Het openbaar ministerie heeft in eerste aanleg gevorderd dat aan de betrokkene de verplichting zal worden opgelegd tot betaling van een geldbedrag aan de Staat ter ontneming van wederrechtelijk verkregen voordeel, geschat tot een bedrag van € 7.500,-.
De betrokkene is bij vonnis van de rechtbank Noord-Holland van 24 december 2019 -kort gezegd- veroordeeld ter zake van afpersing.
Voorts heeft de rechtbank Noord-Holland bij vonnis van 24 december 2019 de betrokkene de verplichting opgelegd tot betaling aan de Staat van een bedrag van € 7.500,- ter ontneming van wederrechtelijk verkregen voordeel.
De betrokkene heeft hoger beroep ingesteld tegen laatstgenoemd vonnis.

Onderzoek van de zaak

Dit arrest is gewezen naar aanleiding van het onderzoek ter terechtzitting in hoger beroep van 4 februari 2022 en, overeenkomstig het bepaalde bij artikel 422, tweede lid, van het Wetboek van Strafvordering, naar aanleiding van het onderzoek ter terechtzitting in eerste aanleg.
Het hof heeft kennisgenomen van de vordering van de advocaat-generaal.
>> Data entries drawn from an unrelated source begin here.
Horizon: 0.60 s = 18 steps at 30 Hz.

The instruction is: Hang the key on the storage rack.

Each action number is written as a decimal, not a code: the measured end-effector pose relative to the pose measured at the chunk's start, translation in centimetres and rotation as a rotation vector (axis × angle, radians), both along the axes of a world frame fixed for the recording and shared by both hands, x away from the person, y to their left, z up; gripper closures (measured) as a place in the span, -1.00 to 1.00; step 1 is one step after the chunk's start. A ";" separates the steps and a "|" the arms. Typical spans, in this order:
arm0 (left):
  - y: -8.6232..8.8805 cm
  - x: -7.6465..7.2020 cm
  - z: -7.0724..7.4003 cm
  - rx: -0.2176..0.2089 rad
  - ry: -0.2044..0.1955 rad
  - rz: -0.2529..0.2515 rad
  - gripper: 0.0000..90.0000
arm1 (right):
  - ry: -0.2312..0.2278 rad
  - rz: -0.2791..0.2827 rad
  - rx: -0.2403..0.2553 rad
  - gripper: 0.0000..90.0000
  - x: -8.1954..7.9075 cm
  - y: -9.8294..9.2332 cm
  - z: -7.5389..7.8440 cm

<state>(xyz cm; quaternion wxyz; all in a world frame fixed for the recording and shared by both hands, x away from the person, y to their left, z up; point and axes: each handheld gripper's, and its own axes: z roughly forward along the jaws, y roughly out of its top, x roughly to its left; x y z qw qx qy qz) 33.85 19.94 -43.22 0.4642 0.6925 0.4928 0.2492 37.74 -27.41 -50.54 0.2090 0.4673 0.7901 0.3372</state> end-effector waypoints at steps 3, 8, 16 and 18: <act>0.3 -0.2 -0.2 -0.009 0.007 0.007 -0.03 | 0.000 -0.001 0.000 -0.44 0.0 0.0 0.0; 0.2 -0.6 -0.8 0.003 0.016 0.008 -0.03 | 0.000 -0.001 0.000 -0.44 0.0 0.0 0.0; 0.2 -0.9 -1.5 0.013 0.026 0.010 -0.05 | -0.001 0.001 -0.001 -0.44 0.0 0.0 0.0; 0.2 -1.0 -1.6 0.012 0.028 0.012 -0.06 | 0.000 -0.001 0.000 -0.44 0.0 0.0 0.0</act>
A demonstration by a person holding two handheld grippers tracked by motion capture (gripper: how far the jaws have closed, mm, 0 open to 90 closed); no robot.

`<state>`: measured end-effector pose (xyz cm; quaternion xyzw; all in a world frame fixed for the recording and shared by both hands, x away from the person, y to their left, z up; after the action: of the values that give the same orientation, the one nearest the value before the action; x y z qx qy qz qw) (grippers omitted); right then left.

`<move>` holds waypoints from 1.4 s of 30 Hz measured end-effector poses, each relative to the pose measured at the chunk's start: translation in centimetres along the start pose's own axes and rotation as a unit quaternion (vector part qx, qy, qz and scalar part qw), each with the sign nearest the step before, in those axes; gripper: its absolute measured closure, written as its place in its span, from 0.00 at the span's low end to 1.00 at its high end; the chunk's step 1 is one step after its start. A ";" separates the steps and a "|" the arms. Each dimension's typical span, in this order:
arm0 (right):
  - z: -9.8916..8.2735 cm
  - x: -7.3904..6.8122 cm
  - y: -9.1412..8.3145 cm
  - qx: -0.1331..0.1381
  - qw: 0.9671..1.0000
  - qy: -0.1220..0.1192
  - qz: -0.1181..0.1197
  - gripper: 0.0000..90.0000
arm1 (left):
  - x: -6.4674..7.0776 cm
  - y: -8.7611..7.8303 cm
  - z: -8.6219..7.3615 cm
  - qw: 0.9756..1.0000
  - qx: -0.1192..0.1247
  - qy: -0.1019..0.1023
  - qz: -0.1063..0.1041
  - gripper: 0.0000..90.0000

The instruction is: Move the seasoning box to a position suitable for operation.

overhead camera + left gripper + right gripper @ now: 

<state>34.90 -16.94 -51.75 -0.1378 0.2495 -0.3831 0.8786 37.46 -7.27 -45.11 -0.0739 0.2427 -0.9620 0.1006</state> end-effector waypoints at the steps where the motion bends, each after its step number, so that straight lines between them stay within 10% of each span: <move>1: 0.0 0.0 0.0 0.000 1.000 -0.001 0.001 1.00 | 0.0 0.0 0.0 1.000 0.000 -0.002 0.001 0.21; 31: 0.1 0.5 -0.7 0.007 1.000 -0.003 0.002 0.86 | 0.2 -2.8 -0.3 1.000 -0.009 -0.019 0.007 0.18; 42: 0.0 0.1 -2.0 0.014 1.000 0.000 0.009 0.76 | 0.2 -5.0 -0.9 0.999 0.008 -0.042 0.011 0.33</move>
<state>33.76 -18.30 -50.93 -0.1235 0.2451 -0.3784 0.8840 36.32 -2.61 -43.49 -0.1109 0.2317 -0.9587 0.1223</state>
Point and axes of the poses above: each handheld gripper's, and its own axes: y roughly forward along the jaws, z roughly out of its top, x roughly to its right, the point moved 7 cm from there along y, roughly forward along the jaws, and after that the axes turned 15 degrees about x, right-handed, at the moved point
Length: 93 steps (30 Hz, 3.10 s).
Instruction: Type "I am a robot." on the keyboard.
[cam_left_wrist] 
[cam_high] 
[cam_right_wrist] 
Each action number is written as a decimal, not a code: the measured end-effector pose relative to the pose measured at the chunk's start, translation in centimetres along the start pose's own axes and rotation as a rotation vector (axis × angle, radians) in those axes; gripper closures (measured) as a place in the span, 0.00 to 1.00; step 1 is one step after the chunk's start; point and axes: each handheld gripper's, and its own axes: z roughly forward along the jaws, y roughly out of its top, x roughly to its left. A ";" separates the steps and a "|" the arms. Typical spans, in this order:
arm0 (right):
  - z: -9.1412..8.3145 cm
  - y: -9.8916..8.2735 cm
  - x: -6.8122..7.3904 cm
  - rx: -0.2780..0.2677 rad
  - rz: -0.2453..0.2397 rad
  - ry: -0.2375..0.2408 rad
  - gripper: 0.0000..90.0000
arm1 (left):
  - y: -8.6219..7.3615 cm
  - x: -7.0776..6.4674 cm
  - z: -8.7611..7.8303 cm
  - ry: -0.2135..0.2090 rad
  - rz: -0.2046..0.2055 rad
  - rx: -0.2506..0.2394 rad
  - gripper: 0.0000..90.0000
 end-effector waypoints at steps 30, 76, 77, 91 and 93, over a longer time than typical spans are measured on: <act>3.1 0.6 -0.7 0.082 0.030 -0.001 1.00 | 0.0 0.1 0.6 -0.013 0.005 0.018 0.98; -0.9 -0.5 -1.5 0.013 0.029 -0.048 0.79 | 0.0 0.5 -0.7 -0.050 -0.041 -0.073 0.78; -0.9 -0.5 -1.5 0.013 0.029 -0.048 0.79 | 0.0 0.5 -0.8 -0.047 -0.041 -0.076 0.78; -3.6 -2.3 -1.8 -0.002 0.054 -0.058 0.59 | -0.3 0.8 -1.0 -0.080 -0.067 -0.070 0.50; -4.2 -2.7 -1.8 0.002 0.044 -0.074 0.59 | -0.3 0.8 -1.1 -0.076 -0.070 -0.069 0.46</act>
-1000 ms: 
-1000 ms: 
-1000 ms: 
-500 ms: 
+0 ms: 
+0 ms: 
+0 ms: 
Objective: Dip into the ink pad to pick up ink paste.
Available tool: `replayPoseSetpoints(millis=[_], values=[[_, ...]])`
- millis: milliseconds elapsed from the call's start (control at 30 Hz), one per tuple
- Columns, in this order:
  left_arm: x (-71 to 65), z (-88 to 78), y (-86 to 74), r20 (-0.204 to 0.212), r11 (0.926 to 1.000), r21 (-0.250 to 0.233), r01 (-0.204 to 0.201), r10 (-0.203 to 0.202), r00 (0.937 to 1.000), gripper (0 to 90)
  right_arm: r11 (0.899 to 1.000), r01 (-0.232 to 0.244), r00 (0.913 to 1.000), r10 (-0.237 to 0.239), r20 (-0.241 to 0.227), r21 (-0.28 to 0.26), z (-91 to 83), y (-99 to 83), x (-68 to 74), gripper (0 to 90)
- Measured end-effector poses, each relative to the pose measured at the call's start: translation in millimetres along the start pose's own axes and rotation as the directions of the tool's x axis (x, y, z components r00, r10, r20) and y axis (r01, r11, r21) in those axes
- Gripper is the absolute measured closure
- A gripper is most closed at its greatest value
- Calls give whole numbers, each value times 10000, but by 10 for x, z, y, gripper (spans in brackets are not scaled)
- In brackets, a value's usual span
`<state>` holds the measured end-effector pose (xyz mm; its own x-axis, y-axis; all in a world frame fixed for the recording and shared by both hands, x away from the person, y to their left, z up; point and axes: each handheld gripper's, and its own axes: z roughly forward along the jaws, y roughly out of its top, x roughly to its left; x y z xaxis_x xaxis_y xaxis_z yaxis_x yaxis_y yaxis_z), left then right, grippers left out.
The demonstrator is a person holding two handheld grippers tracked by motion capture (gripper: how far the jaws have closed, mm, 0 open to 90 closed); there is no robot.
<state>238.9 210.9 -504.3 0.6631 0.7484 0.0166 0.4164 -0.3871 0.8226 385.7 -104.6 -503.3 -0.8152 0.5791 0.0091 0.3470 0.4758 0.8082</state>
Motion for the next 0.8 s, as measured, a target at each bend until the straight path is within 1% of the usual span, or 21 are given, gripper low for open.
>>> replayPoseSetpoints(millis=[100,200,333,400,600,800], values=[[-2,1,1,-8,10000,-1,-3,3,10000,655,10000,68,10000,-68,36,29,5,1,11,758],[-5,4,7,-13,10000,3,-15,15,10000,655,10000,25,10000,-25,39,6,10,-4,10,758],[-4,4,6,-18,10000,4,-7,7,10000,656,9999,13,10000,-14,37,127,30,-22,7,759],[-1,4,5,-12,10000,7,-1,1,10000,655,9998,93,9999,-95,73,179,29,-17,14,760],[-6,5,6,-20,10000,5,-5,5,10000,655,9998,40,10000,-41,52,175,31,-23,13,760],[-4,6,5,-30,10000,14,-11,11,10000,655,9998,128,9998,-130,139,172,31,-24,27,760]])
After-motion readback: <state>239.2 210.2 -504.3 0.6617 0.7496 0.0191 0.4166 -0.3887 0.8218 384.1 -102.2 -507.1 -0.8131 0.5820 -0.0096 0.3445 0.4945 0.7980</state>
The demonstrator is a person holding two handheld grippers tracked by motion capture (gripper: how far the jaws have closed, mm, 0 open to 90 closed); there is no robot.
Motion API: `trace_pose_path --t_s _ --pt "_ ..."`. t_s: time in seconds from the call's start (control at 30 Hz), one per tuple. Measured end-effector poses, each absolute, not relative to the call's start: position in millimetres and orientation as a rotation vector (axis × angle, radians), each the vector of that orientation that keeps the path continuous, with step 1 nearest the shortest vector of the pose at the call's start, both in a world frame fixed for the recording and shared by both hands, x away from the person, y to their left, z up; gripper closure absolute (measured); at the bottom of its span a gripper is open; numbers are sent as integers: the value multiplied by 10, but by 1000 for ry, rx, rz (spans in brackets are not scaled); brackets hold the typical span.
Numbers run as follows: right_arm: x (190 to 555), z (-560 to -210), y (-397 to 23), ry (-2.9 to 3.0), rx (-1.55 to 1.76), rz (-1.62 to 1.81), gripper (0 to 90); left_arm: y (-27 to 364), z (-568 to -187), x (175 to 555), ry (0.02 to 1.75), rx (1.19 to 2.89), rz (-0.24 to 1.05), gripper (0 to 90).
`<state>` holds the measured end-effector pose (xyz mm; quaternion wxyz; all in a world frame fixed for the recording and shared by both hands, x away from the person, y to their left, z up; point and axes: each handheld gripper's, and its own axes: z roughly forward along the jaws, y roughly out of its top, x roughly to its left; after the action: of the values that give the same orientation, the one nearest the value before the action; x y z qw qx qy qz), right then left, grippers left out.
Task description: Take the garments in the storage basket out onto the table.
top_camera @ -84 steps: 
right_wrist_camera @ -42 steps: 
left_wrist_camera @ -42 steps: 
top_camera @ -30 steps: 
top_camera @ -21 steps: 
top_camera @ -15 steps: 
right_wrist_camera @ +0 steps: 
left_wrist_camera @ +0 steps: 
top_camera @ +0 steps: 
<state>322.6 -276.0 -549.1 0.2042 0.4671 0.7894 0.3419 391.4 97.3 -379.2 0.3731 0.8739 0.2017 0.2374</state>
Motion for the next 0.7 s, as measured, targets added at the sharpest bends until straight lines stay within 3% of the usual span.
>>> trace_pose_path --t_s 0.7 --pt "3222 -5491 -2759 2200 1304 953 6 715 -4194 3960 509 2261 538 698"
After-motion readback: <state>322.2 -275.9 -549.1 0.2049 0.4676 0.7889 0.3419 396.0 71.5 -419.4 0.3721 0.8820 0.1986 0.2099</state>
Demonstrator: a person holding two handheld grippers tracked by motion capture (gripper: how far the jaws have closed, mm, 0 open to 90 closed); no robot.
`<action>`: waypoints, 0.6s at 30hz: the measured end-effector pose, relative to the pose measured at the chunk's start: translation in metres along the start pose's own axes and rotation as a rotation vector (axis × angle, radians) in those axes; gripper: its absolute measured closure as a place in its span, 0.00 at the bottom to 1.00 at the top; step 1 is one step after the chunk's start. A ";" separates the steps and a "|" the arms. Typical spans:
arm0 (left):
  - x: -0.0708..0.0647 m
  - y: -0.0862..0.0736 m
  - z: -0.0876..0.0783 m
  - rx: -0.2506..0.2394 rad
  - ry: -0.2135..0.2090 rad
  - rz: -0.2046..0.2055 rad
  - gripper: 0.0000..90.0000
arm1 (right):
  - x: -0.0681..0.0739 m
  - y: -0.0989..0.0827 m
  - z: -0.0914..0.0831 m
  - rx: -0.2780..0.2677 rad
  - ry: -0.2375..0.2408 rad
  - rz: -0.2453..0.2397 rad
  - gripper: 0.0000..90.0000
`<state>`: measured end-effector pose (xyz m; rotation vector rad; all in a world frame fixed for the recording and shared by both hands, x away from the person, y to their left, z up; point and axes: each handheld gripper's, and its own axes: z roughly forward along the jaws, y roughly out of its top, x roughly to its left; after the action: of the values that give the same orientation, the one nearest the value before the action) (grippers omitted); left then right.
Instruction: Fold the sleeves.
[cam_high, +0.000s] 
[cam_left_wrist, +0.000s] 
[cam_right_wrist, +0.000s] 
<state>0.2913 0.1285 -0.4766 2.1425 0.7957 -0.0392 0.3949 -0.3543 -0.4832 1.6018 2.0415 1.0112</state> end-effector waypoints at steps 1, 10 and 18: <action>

Ontvankelijkheid van de betrokkene in het hoger beroep

De zaak is eerder in hoger beroep aan de orde gekomen op de zitting van 8 september 2021.
Per email-bericht van 2 februari 2022 heeft de raadsman van de betrokkene medegedeeld dat de betrokkene zijn bezwaren tegen het vonnis niet langer handhaaft en het hof verzocht de betrokkene niet-ontvankelijk te verklaren in zijn hoger beroep. Hieruit moet worden afgeleid dat de betrokkene geen belang (meer) ziet in een (voortgezette) behandeling van zijn zaak in hoger beroep. Nu ook overigens niet is gebleken van enig rechtens te respecteren belang dat is gediend met enig onderzoek van de zaak zal de betrokkene, gehoord de advocaat-generaal, niet-ontvankelijk worden verklaard in het ingestelde hoger beroep.

BESLISSING

Het hof:
Verklaart de betrokkene niet-ontvankelijk in het hoger beroep.
Dit arrest is gewezen door de meervoudige strafkamer van het gerechtshof Amsterdam, waarin zitting hadden mr. P.C. Römer, mr. D. Radder en mr. A.M. Koolen - Zwijnenburg, in tegenwoordigheid van mr. A.S. de Bruin, griffier, en is uitgesproken op de openbare terechtzitting van dit gerechtshof van 4 februari 2022.
Mr. D. Radder is buiten staat dit arrest mede te ondertekenen.